And then all fell silent and dark.


With a sharp gasp, she woke up. Her eyes darted around as she touched her breasts to feel the blade that had been piercing her, but there was only smooth skin. She felt the soft touch of grass on her back, and she saw a clear blue sky, a thing she had not seen in a very long time, streaking by occasional stains of black, the fronds of trees. Trees that looked healthy, green and flourishing. For her, a sight so pacific and bucolic was new and strange, as she was accustomed to ghastly forests and plains of brimstone and magma. It was not unpleasant, but she still felt out of place. She heard a pained groan, and immediately got up, startled and still on the edge, but what she saw in front of her was comforting if not amusing: Meepo was entangled in a tree, hanging by his belt, and has just started to wake up. Chaos Knight somehow had got himself inside a trunk, with only his head poking from the other side. Sand King was on his back, and couldn’t seemingly get up; his scorpion legs waved and squirmed as he silently cursed in a tongue Akasha didn’t know. Invoker was head butting the ground. She just couldn’t resist and started laughing out loud, drawing a venomous stare from Crixalis and an angry grunt from Invoker. She teleported beside a struggling Meepo, grabbed him and teleported back to the ground. He quickly started searching for something, before finally settling down as he found his crystal still bound to his belt. He looked up at the Queen of Pain and smiled. Akasha squealed in delight and knelt down to hug him.

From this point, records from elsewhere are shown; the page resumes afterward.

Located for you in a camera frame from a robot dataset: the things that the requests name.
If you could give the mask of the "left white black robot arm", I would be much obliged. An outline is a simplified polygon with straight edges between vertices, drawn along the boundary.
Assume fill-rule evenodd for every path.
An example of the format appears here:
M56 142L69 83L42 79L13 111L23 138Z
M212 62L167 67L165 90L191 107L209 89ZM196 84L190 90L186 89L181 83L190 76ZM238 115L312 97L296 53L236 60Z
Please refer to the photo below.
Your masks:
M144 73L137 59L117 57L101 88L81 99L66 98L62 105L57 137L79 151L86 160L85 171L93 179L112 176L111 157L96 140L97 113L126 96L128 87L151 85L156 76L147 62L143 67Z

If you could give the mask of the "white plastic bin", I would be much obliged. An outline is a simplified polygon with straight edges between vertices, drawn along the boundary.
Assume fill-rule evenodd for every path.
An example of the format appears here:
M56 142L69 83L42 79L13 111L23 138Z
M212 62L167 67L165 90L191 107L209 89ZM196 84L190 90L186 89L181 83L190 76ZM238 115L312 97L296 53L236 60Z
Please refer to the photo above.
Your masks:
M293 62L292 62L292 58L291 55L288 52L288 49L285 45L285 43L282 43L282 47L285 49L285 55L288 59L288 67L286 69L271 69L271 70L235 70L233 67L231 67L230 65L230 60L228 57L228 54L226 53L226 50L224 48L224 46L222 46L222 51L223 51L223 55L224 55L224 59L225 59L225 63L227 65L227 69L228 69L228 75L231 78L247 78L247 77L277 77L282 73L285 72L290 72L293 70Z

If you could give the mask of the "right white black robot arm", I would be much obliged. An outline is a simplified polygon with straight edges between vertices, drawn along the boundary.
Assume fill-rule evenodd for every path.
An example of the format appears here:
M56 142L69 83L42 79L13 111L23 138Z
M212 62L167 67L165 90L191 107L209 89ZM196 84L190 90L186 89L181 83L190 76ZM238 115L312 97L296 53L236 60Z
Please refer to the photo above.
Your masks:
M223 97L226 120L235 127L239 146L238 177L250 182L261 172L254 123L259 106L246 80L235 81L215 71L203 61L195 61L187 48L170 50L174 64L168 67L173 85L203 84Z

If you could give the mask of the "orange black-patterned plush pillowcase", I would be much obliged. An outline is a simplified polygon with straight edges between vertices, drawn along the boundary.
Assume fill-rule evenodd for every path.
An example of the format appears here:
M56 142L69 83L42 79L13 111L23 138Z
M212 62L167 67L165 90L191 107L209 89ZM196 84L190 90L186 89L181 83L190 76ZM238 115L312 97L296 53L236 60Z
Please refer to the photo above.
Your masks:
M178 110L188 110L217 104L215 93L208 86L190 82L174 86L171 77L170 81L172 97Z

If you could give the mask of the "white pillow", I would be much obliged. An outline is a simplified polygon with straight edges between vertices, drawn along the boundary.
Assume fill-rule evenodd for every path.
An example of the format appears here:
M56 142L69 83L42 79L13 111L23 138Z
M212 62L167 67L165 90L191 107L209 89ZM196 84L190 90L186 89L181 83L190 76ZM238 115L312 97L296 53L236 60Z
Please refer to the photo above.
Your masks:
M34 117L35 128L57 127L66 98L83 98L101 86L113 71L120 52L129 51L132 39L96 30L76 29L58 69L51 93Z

“Oh Meepo, you are just so adorable!”

He waved a paw in front her face and said with a pained breath:

“Miss, I can’t- can’t breathe!” Akasha released him from the bear hug and got up, all while giggling. Invoker had managed to get his head out of the dirt, and looked at the two with sharp, annoyed eyes. Meepo had noticed the difficulty Crixalis was facing to get back on his legs, so he just poked him a bit with his shovel, enough for the Sand King to turn around and be able to walk once more. He looked at the rodent and said with a solemn voice:

“My thanks to you.”

With an annoyed grunt, Chaos Knight flexed and removed his head and half his body from the trunk, practically sawing the tree in half. He pointed a hand at the ground and whispered something, yet nothing happened.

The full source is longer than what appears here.